Think about real-estate, a large piece of land, or a constructed office building cannot be easily sold for cash when required. What if it was tokenized and put on the blockchain?

If an office building was worth $100,000, it could potentially be split into 100,000 real estate tokens, call them RETs, and sold to various investors. The value of these RETs would be dependent on the price of the land, the income received from the occupants of the building, the economy of the city, the development of the neighborhood, and other factors determining the property value.

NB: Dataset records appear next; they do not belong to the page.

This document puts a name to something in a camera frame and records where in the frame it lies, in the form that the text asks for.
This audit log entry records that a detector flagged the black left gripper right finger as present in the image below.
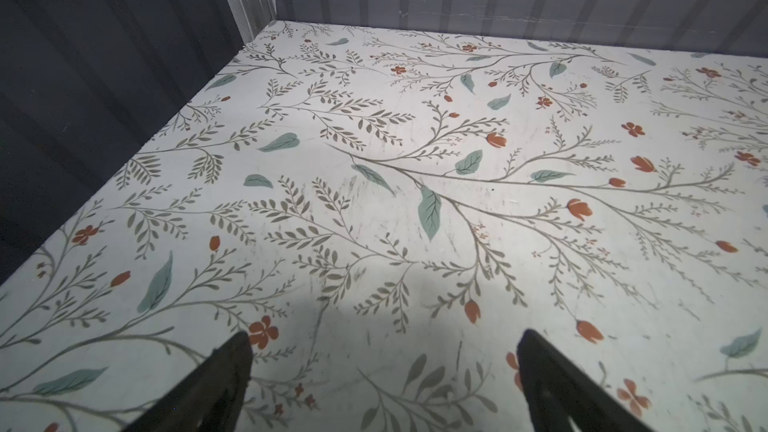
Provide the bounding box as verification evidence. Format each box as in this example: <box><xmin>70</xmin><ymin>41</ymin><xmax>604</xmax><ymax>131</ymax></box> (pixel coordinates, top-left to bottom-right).
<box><xmin>517</xmin><ymin>329</ymin><xmax>650</xmax><ymax>432</ymax></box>

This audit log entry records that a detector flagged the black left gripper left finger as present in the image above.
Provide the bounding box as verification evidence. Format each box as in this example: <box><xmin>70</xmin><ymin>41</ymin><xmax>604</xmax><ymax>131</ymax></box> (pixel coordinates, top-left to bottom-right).
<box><xmin>126</xmin><ymin>332</ymin><xmax>253</xmax><ymax>431</ymax></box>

The holders of RETs would receive regular income from the landowners, they could sell them to other investors who would be willing to buy these tokens at a higher price. Simply put, these tokens would behave like digital assets, but represent real-world assets.

Here, real-world assets (in this case an actual building built on an actual piece of land) are denoted as tokens, put on a blockchain, and bought and sold through digital wallets.

Think about what other ‘private-assets’ could be denoted on a blockchain? Bonds, hedge fund investments, foreign currencies, cryptocurrencies, and other assets could be put on a blockchain. Investors could buy and hold them or transfer them between each other as its value changes over time.

It doesn’t just end there either. When you have assets that have real value and that are transferable, a whole world of financial options is available. As a start, these assets can be put up as collateral to secure loans. Since these assets can be locked up and will remain valuable i.e. can be sold for cash, they can be pledged for borrowing purposes.

This is where real-world tokenized assets meet the decentralized finance world.